The organizers of the protest drew on the inspiring example of workers' resistance in Wisconsin to mobilize for the event. In fact, the design of the poster to publicize the rally showed pictures of the Egyptian revolution and the Wisconsin capitol occupation above that of New York City.

Cuomo's budget is one part of an austerity program that is being imposed--not just statewide but nationally and globally. After having bailed out banks in the U.S. and around the globe to the tune of $14 trillion, global rulers are forcing the working class to pay the costs of the crisis and subsequent bailout by cutting social spending and laying off workers.

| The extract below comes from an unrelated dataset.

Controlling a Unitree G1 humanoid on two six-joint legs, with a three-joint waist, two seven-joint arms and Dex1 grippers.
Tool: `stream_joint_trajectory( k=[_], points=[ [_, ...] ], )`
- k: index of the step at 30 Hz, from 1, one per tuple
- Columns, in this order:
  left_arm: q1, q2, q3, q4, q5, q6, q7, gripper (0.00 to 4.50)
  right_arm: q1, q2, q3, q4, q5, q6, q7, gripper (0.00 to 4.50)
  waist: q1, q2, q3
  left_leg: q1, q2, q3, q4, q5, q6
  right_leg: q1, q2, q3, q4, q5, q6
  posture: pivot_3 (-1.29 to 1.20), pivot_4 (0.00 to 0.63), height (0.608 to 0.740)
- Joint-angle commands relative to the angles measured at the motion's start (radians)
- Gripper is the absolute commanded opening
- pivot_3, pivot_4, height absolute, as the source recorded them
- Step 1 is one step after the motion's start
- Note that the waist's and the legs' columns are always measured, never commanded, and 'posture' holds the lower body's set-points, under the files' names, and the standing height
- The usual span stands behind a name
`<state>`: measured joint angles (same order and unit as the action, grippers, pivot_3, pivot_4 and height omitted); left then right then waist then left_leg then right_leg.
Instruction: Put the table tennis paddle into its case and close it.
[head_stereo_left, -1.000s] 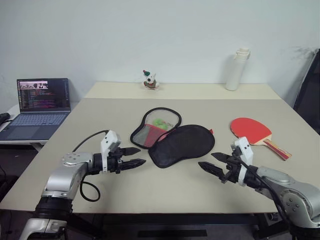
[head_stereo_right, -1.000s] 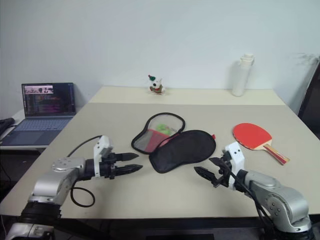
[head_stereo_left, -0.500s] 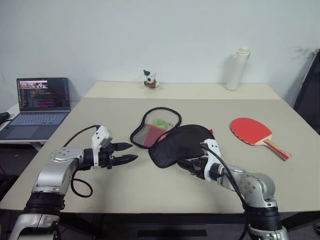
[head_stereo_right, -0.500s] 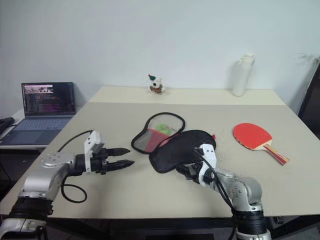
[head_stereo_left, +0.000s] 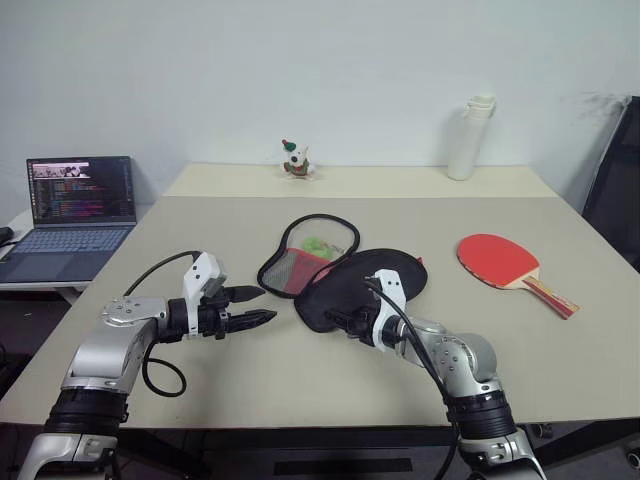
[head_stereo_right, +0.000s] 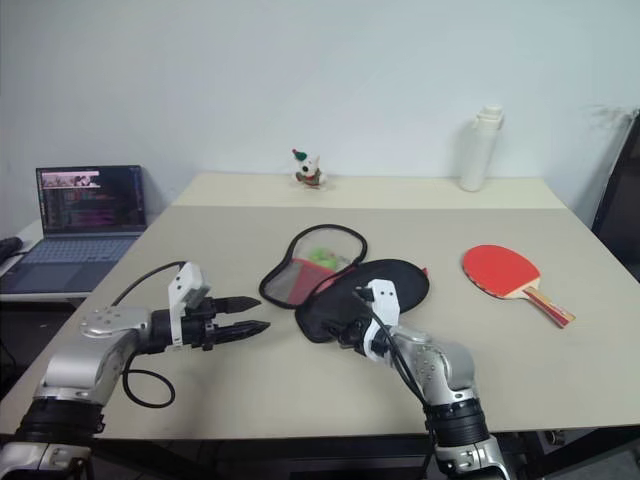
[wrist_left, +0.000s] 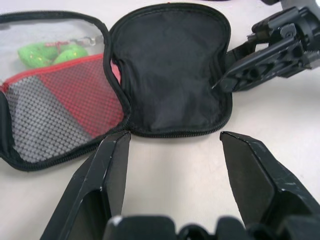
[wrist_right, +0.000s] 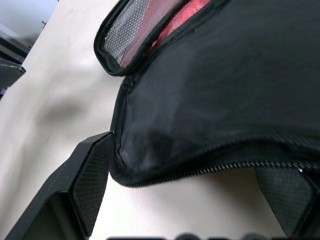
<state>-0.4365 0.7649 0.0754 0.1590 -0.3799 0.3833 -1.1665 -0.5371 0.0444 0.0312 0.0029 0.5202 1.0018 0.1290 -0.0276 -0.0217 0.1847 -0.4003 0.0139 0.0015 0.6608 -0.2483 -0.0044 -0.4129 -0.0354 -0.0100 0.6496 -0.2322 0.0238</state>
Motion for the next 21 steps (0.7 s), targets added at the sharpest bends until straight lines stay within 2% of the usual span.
stream_joint_trajectory(
  k=[1,7,12,13,18,21],
  points=[
    [0.011,0.021,0.039,-0.061,-0.022,0.009,0.014,3.12,-0.015,0.022,-0.018,0.01,-0.014,-0.028,-0.01,3.91,-0.002,0.0,0.0,0.0,0.0,0.0,0.0,0.0,0.0,0.0,0.0,0.0,0.0,0.0,0.0,0.0,0.15,0.74],
    [0.059,0.012,0.057,-0.136,-0.043,0.034,0.046,3.12,-0.019,0.027,-0.058,0.018,0.0,0.011,-0.005,1.9,-0.003,0.0,0.0,0.0,0.0,0.0,0.0,0.0,0.0,-0.001,0.0,0.0,0.0,0.0,0.0,0.0,0.15,0.74],
    [0.102,-0.007,0.058,-0.221,-0.069,0.059,0.079,3.12,-0.012,-0.026,-0.095,-0.056,0.043,0.113,0.023,0.18,-0.002,0.0,0.0,-0.001,0.0,0.0,-0.001,0.0,0.0,-0.001,-0.001,0.0,0.0,0.0,0.0,0.0,0.15,0.74],
    [0.107,-0.013,0.056,-0.236,-0.075,0.063,0.086,3.12,-0.01,-0.046,-0.103,-0.075,0.054,0.137,0.03,0.05,-0.001,0.0,0.0,-0.001,0.0,0.0,-0.001,0.0,0.0,-0.001,-0.001,0.0,0.0,0.0,0.0,0.0,0.15,0.74],
    [0.114,-0.023,0.045,-0.253,-0.081,0.068,0.102,3.12,-0.002,-0.159,-0.142,-0.141,0.098,0.24,0.078,0.05,0.001,0.0,0.0,-0.001,-0.001,0.0,0.0,0.0,0.0,0.0,-0.002,0.0,-0.001,0.0,0.0,0.0,0.15,0.74],
    [0.108,-0.025,0.036,-0.243,-0.08,0.062,0.097,3.12,-0.009,-0.271,-0.154,-0.171,0.129,0.313,0.142,0.05,0.001,0.0,0.0,-0.001,-0.001,0.0,-0.001,0.0,0.0,-0.001,-0.001,0.0,-0.001,0.0,0.0,0.0,0.15,0.74]
  ],
)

In effect, New York's budget crisis is part of a giant wealth transfer from workers to the super-rich. As one sign at the rally asked, "We didn't cause the 'economic crisis,' so why are we paying for it?"

Despite Cuomo's intransigence, the organizers of the March 24 protest say they are not discouraged. Ramón Jimenez of the Freedom Party and South Bronx Community Congress said that this protest is just the beginning and that New Yorkers Against Budget Cuts is also going to mobilize people to oppose cuts to the city's budget, which is due June 30. Appropriately, the final words in his speech at City Hall were, "We'll be back."